それもそのはず。Gr.Cがベースでありながらもジャガー特有の美意識に根付いた美しいボディワークはフロント開口部が控えめにデザインされている。高速走行を前提にラジエターへの通過風量が設定されているのだろう。さらに競技車両ではボンネットピンでのイージーアクセスだったであろうリヤカウルも、このロードカー・バージョンでは「あらゆる場所にある数十個のネジ」を外し、数人掛かりでカウルを外さなければ、満足にエンジンを鑑賞することも、冷却水を足すこともできないほどスパルタンな仕上げとなっている。
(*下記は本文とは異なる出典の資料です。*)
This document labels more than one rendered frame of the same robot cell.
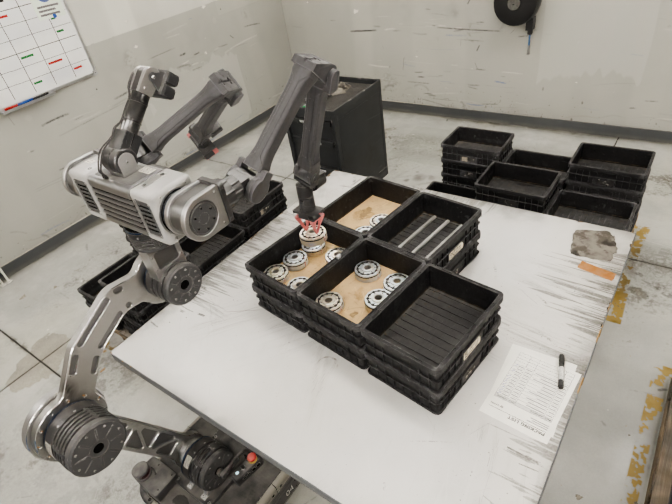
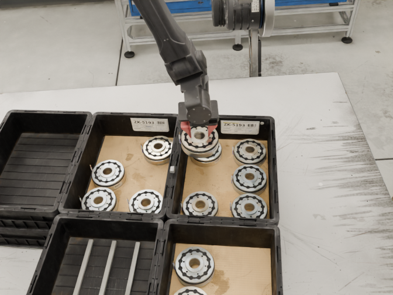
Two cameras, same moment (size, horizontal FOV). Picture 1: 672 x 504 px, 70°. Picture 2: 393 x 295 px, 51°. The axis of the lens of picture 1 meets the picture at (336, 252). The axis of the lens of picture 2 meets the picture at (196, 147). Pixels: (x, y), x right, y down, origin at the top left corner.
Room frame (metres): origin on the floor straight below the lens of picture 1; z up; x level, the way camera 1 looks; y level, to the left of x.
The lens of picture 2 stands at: (2.09, -0.43, 1.87)
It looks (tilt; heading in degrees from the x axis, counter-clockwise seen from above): 48 degrees down; 140
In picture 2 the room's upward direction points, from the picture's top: 5 degrees counter-clockwise
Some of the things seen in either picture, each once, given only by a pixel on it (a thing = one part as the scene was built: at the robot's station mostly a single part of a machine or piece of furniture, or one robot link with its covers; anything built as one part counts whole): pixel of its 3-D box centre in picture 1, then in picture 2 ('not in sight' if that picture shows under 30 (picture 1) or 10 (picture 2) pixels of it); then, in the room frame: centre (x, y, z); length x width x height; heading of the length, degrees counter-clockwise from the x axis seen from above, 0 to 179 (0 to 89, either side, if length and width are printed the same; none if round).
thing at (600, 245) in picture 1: (593, 242); not in sight; (1.54, -1.08, 0.71); 0.22 x 0.19 x 0.01; 139
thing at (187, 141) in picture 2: (312, 232); (199, 137); (1.50, 0.07, 1.04); 0.10 x 0.10 x 0.01
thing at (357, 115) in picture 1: (340, 149); not in sight; (3.40, -0.17, 0.45); 0.60 x 0.45 x 0.90; 139
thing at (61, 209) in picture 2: (362, 279); (125, 161); (1.32, -0.08, 0.92); 0.40 x 0.30 x 0.02; 131
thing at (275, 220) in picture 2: (304, 252); (224, 164); (1.55, 0.12, 0.92); 0.40 x 0.30 x 0.02; 131
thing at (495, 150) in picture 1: (476, 168); not in sight; (2.89, -1.05, 0.37); 0.40 x 0.30 x 0.45; 49
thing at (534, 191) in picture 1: (514, 210); not in sight; (2.33, -1.09, 0.37); 0.40 x 0.30 x 0.45; 49
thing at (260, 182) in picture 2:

 ジャガー由来のV12気筒に組み合わされるクラッチは、当時最先端のカーボンディスクを採用。「今の最新レースカーのように小径ディスクではなく、当時のディスクサイズをカーボンに置き換えただけ」というセットは、冷間時のシビアなつながりを要求するのはもちろん、ちょっとした調整の不備で「クラッチが切れずに立ち往生しました」という気難しさも持ち合わせる。それでも──。

「クラッチはワンオフで作成することもできますし、今回はプレートの締結力を調整しただけで状況が改善しました。何より、走らせていて他のスーパースポーツとさえも一線を画すシャシーの剛性感とスタビリティは格別です」とオーナー氏。

「今後はラジエター容量を拡大したいし、イベントなどにも積極的に参加して、多くの方にこのクルマの“走る姿”を見てほしい。あとは……将来的に折り合いがつけば、世界5台のLM仕様が全部日本にあるので、それもほしいな、と」

 乗る側にも、見る側にも、夢を見させてくれる1台である。